Aficionados of vintage Omega chronographs already know the Omega Speedmaster. The history, the lore, the fact that it went to the moon. Its reputation is such that Omega's chronograph offerings in its other lines are often overlooked--undeservedly, because while these other chronographs might not have the reputation of the Speedmaster, they are just as thoughtfully-crafted and deserving of attention as their more famous cousin.
The Seamaster line debuted in 1948, and has its roots in watches Omega supplied to the RAF during the Second World War. These watches, of course, had to meet rigorous standards that the British Ministry of Defense required of all wristwatches they received for use by the troops. Much like the "Dirty Dozen" and IWC/JLC Mark XIs issued to the British armed forces, the watches Omega supplied to the RAF had to be water-resistant, contain interchangeable parts, and be extremely durable. To ensure water-resistance, each watch was submerged for a period of 72 hours at varying temperatures and pressures. Of all the twenty thousand watches the RAF received from Omega, each one met those rigorous standards; in turn, after the war, Omega was inspired to release a line intended for civilian use.
These first civilian Seamasters (ref. CK 2518) lost nothing in terms of water-resistance or robustness. In fact, they were perhaps even more robust than their military predecessors, thanks to their reinforced crystals and the fact that they were equipped with Omega's very first automatic movements, the caliber 28.10 and caliber 30.10. Additionally, in 1954 the Seamaster ref. KO 2657 saw another innovation, unprecedented in horology, that guaranteed improved water-resistance: the rubber O-ring gasket. Before then, only submarines or aircrafts used O-ring gaskets, but Omega applied that technology to seal the cases of their Seamaster line, replacing the lead gaskets used by Omega and many other brands. Once more Omega subjected these watches to pressure tests at 60 meters and temperatures ranging from -40 to 122 degrees Fahrenheit.

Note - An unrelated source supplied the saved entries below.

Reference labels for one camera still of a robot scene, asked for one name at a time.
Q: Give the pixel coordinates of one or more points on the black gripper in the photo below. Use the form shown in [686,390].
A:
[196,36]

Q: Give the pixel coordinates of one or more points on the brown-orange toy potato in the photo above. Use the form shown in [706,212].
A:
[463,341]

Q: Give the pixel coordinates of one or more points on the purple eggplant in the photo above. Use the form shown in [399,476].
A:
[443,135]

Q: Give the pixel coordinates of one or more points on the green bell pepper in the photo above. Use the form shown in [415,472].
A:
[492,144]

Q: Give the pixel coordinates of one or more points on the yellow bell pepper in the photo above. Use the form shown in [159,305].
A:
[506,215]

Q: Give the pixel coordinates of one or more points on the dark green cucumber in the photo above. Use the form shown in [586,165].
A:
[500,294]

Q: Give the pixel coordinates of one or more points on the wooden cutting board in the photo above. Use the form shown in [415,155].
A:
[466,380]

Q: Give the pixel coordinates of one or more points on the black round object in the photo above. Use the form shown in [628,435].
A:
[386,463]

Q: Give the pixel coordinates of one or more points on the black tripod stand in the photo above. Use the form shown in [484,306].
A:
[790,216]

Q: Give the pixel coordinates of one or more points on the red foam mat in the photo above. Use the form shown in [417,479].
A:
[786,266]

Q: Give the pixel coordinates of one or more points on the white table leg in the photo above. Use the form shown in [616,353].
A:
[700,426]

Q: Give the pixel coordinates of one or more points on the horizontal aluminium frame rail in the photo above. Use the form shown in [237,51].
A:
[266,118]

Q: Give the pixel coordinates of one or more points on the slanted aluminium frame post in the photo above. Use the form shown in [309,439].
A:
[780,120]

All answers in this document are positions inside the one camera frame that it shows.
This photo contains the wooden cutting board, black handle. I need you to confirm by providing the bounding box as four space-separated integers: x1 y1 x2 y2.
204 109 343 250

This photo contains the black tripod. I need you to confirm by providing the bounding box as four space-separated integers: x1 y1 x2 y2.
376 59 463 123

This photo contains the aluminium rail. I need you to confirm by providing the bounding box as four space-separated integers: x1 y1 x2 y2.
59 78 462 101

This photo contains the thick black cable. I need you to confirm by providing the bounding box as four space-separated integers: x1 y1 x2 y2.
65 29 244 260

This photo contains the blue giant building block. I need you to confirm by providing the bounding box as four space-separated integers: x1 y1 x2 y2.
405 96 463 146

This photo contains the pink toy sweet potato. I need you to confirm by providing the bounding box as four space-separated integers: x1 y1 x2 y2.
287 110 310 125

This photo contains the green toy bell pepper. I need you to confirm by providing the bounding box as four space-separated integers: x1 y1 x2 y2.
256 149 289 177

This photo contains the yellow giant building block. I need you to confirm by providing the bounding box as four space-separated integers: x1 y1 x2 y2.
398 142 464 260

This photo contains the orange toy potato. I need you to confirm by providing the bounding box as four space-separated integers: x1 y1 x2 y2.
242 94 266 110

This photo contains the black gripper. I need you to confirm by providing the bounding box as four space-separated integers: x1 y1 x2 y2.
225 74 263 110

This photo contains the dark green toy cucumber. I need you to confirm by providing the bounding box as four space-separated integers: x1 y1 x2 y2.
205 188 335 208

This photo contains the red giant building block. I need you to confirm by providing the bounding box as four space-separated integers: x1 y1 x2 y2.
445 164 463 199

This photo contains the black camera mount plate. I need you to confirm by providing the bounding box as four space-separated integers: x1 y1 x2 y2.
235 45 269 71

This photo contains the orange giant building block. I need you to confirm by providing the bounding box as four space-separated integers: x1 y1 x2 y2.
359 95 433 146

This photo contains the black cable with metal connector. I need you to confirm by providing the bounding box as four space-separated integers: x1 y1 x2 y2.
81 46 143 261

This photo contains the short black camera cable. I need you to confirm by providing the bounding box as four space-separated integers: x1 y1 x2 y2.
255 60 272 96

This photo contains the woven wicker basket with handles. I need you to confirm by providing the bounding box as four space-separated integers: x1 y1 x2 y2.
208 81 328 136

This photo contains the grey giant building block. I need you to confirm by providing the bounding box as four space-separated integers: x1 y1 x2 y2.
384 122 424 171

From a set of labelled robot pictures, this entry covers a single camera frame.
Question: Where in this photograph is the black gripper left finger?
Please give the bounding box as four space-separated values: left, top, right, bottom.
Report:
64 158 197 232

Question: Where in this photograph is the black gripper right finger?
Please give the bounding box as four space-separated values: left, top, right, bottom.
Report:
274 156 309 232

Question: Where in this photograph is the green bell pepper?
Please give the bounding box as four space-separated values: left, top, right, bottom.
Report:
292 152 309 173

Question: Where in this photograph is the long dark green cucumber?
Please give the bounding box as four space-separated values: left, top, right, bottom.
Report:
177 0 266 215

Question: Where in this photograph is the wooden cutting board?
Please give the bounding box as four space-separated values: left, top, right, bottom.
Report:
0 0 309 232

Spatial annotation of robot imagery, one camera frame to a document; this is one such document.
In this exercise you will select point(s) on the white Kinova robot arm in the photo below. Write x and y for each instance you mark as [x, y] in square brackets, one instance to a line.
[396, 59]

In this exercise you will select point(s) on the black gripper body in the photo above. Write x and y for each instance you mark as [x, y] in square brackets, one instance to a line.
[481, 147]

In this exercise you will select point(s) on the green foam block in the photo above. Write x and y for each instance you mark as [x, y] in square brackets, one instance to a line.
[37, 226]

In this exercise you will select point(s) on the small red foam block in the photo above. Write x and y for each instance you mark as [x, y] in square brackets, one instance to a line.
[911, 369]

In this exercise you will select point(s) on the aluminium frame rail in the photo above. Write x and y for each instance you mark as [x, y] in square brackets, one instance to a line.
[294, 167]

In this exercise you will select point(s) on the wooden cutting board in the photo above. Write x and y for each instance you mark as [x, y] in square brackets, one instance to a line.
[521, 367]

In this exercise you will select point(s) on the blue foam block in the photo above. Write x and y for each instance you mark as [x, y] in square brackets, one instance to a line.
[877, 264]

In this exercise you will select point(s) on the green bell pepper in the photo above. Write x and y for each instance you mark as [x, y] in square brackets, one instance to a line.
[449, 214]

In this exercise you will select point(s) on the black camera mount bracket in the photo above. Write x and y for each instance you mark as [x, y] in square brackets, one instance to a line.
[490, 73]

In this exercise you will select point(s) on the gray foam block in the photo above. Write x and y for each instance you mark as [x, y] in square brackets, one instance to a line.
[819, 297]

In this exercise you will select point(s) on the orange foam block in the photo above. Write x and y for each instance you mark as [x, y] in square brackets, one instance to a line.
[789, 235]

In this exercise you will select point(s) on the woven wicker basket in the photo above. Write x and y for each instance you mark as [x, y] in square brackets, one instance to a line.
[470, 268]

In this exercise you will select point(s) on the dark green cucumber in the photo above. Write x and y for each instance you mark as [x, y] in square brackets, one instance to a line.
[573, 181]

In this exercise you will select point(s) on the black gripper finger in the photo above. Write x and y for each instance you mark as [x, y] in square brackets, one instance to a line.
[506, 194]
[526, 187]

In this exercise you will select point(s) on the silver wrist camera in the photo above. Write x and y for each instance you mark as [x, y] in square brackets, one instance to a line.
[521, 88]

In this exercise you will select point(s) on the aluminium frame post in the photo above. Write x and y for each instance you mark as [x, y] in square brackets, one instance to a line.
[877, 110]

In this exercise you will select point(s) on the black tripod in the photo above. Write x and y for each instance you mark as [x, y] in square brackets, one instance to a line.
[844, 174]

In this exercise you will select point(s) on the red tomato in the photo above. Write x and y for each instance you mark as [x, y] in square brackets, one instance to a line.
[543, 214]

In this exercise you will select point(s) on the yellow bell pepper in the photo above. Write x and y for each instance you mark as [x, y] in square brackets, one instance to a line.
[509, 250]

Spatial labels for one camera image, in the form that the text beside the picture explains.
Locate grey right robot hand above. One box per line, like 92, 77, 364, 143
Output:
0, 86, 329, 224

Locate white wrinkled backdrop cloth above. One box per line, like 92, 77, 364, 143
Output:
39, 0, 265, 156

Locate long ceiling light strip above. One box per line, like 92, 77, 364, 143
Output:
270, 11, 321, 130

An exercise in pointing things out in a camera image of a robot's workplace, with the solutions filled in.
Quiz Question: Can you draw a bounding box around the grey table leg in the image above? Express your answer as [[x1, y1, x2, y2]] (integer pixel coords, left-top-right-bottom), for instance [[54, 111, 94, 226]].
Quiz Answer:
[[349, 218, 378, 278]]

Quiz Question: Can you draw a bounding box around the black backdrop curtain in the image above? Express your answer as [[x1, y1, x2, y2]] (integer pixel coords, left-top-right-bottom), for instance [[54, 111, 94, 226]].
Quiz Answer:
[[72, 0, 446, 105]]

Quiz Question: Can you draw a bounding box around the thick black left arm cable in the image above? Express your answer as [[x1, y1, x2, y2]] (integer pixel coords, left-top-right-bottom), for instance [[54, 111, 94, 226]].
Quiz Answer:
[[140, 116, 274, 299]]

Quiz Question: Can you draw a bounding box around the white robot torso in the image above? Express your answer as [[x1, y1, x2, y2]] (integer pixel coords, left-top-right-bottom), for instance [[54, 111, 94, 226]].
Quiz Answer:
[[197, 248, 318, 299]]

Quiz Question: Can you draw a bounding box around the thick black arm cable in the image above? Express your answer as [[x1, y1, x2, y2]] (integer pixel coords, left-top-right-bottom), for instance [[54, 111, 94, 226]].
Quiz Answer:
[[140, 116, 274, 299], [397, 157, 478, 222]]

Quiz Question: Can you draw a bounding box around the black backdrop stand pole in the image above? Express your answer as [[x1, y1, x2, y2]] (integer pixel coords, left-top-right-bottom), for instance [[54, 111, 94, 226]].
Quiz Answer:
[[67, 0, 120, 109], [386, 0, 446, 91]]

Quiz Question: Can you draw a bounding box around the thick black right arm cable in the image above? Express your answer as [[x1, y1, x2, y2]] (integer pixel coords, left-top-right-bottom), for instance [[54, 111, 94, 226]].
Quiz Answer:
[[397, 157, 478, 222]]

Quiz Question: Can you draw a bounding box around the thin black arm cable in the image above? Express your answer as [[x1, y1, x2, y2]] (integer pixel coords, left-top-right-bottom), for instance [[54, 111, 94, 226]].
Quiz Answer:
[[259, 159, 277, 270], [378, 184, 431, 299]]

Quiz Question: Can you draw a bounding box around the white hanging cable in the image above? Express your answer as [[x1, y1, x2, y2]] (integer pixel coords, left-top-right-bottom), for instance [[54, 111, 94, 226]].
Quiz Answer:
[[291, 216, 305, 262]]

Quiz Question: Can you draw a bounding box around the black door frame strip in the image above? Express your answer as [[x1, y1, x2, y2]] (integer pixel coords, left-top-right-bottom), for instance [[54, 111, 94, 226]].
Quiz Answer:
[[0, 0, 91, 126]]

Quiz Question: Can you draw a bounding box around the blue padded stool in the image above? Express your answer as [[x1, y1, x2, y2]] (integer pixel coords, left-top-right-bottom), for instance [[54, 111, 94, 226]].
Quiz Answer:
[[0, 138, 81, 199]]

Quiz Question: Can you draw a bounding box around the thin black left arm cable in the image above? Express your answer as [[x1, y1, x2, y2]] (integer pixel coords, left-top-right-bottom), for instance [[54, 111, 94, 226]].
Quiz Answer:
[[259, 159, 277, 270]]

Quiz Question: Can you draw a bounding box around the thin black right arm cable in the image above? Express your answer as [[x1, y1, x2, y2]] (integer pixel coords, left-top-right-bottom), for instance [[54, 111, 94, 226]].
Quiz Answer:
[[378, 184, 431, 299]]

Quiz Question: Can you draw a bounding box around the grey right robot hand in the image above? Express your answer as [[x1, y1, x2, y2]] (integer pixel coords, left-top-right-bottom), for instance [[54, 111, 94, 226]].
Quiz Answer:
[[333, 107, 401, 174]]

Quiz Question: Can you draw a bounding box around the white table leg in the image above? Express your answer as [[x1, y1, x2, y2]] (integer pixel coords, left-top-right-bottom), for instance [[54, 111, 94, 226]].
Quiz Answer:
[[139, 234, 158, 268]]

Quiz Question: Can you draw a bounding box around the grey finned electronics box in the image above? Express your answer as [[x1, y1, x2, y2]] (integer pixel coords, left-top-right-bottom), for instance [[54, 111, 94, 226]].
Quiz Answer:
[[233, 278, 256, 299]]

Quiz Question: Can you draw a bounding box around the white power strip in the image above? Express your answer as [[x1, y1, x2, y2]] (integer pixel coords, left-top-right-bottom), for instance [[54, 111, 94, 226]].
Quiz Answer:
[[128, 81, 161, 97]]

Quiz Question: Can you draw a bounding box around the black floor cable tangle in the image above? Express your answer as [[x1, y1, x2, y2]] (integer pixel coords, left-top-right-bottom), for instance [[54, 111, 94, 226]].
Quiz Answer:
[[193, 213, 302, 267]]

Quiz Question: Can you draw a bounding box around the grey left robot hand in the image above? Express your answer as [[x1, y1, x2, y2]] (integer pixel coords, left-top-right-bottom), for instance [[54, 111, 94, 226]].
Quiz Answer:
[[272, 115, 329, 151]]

Omega produced their first chronographs as pocket watches as early as 1885, and by 1913 were putting them on straps. In the 1930s, the quality of Omega's chronograph movements was improved by the acquisition of famed manufacturer of chronograph ébauches, Lemania. The association with Lemania and Omega was a long-lived one, spanning nearly four decades, and is marked by the masterful hand of Albert Piguet, Lemania's head movement designer, who conceived such venerable calibers as the caliber .321.
Albert Piguet designed what would enter the annals of horological history as the caliber 321 in 1946. Most famously, Omega used the caliber 321 in the Speedmaster from 1957 to 1968. It was these watches that were strapped to the wrists of astronauts from Wally Schirra, to Ed White, and to Buzz Aldrin when he took his first steps on the lunar surface.
But Omega also used the caliber 321--and its successor, the caliber 821, which had a higher rate than the 321--in chronographs in the Seamaster line as early as 1958. At first glance these Seamaster chronographs lack the rugged appearance of their Speedmaster cousins. With elegant lines and cases that were sometimes made of gold, they call to mind the same diligence Omega showed in designing and producing their Speedmaster cousins which were introduced only one year prior. And yet, due to their being part of the Seamaster line, they have the screwed-down (and later, pressed-on and held with an O-ring) case backs and rugged constitution that distinguished the Seamaster line. These Seamaster chronographs are perhaps less common, but no less durable or well-made than the Speedmaster chronographs, and are definitely worthy of wrist time.
It's also worth noting that Roger Smith, renowned watchmaker and apprentice to the legendary George Daniels, wears a steel Omega Seamaster; if that doesn't speak to its quality and class, nothing does.